Directions: Find where "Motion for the" occurs in the data below, and retype that line and every later line exactly.

─── Stored data ───

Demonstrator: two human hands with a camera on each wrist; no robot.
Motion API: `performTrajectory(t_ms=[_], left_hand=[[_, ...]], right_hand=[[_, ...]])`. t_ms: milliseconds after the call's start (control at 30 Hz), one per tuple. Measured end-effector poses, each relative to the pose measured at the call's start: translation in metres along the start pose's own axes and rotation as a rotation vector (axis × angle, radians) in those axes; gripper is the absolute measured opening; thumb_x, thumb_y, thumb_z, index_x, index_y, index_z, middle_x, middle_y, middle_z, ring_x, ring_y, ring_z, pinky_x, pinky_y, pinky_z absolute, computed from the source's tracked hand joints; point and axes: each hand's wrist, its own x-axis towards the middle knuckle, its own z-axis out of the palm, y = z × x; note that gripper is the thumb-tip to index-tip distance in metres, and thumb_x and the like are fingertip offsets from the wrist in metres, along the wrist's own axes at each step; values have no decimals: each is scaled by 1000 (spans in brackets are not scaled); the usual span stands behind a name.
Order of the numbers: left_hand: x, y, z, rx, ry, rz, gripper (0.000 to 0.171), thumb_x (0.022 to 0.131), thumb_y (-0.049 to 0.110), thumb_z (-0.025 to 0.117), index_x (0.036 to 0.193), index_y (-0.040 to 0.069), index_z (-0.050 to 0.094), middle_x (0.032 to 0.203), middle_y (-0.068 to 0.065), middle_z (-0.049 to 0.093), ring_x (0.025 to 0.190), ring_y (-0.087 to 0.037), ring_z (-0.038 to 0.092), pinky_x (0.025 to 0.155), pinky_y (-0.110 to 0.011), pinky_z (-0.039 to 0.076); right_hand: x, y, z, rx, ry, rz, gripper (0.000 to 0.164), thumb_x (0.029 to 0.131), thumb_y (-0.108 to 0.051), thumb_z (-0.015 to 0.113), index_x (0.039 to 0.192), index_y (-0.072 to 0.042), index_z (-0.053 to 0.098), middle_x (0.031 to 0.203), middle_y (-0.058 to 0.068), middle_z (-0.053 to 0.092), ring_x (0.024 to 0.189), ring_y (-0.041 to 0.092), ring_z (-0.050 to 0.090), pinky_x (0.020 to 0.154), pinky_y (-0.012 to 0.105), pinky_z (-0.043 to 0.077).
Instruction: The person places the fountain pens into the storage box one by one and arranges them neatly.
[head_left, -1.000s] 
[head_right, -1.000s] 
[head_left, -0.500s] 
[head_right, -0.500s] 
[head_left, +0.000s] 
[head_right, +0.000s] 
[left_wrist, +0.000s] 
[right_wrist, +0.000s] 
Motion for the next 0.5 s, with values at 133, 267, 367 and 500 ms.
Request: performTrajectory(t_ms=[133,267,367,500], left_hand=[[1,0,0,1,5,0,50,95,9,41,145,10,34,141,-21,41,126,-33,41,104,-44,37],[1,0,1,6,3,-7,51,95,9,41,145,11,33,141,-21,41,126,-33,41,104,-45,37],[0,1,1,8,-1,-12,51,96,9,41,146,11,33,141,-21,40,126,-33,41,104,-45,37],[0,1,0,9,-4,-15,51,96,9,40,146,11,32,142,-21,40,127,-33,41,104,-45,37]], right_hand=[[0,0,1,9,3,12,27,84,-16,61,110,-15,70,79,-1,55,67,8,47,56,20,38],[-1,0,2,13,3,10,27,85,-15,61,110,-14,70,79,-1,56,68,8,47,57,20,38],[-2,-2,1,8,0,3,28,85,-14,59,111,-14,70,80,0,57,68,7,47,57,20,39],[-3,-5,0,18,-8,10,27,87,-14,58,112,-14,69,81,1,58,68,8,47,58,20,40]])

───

Reply:
Motion for the next 0.5 s, with values at 133, 267, 367 and 500 ms.
Request: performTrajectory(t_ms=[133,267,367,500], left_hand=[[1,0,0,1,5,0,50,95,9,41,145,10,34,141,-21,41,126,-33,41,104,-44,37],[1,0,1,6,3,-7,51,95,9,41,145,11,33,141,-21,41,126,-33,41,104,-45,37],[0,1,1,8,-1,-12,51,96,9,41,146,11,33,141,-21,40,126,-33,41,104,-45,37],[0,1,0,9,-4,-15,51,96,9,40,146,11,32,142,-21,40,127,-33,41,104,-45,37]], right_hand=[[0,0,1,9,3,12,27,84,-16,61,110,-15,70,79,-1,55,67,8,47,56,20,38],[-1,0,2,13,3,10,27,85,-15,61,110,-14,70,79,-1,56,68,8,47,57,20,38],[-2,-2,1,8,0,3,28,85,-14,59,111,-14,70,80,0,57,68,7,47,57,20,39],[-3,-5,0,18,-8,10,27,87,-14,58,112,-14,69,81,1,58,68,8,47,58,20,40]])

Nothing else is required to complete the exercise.